NEWS

Brit sleuths hand over Bhutto probe report to Pak

By Rezaul H Laskar in Islamabad
February 08, 2008 12:21 IST

Britain's Scotland Yard, which probed the assassination of former premier Benazir Bhutto, on Friday handed over a report on its findings to the Pakistani police.

Officials said that the head of a three-member team of British detectives, which arrived in Islamabad on Thursday, handed over the report to senior Pakistani police officials.

The report will be sent to the Pakistani Interior Ministry, the officials said.

The British High Commission is scheduled to release an 'executive summary' of the Scotland Yard's report while police in Rawalpindi will hold a news conference later in the day.

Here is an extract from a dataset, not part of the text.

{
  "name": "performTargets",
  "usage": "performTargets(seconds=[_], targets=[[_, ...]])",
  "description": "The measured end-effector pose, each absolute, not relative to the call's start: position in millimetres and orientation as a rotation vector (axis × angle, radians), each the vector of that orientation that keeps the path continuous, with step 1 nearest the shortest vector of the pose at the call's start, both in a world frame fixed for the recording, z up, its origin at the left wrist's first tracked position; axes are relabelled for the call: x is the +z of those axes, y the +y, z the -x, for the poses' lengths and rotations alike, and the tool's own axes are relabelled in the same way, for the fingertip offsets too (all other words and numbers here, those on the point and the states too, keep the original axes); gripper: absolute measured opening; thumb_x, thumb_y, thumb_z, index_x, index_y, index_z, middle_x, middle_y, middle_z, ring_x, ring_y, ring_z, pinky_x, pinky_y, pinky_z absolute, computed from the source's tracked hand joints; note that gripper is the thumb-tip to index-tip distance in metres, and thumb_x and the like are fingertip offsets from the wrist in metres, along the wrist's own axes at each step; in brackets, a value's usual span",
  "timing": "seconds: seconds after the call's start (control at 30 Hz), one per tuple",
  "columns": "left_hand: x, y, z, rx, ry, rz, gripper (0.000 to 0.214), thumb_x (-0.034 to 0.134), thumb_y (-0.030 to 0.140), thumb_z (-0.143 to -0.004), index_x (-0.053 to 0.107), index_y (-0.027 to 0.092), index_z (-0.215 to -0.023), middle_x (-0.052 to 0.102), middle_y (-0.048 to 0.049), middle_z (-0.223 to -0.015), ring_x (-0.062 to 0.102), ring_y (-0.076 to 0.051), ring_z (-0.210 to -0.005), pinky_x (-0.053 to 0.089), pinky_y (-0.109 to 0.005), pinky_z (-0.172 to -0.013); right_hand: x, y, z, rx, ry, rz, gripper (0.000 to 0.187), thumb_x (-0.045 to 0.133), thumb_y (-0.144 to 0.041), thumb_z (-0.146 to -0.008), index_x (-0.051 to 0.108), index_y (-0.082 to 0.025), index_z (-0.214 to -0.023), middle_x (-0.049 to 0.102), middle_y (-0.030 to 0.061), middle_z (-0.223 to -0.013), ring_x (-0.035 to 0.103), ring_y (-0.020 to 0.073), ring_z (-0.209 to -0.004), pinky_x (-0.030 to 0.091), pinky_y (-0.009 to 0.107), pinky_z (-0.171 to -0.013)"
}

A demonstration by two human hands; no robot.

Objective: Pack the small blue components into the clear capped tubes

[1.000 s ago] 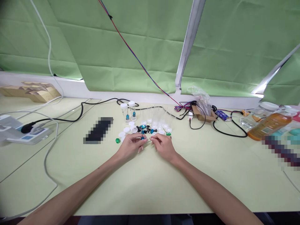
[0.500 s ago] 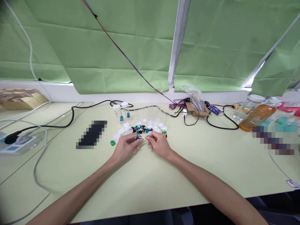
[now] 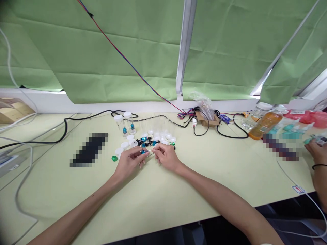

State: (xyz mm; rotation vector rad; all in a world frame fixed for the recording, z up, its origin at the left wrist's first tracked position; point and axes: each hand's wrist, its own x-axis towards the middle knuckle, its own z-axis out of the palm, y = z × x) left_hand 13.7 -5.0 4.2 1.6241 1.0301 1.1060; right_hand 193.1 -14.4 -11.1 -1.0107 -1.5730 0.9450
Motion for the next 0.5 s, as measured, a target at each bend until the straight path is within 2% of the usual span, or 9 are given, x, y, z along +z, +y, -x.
performTargets(seconds=[0.5], targets=[[3.2, -7.4, -15.6, 1.136, 1.042, -1.634, 0.023, 0.068, 0.041, -0.077, 0.069, 0.018, -0.074, 0.059, -0.0011, -0.064, 0.05, -0.011, -0.046, 0.038, -0.025, -0.045, -7.6, -13.9, -193.4, 1.014, -1.547, 1.035, 0.027, 0.057, -0.043, -0.088, 0.055, -0.02, -0.073, 0.052, -0.0054, -0.055, 0.049, 0.009, -0.039, 0.041, 0.021, -0.04]])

A group of forensic, computer and explosives experts from the Counter-Terrorism Command of Britain's Metropolitan Police had come to Pakistan on January 4 after President Pervez Musharraf sought Scotland Yard's help to probe Bhutto's assassination.
 
Bhutto was killed in a suicide attack after addressing an election rally in Rawalpindi on December 27. Musharraf blamed Pakistani Taliban commander Baitullah Mehsud for masterminding the assassination, but the militant leader denied the charge through his spokesman.

On Thursday, the Pakistani police announced the arrest of two 'very important terrorists', Hasnain and Rafaqat, for their alleged involvement in the assassination.

Last month, Pakistani authorities in the northwestern town of Dera Ismail Khan arrested 15-year-old Aitezaz Shah, who claimed he was part of a five-member suicide squad sent by Mehsud to target Bhutto. Authorities are currently trying to corroborate his claims.

The Scotland Yard team spent a little more than two weeks in the country, during which the British experts visited the site at Liaquat Bagh in Rawalpindi where Bhutto was attacked, reviewed forensic and technical evidence and questioned eyewitnesses and doctors who treated her. They also reconstructed the attack on Bhutto several times.

Bhutto's Pakistan People's Party has sought a United Nations-led probe into her death but the government has rejected their demand. The PPP also said that only an UN-led inquiry would expose the 'hidden hands' behind the assassination.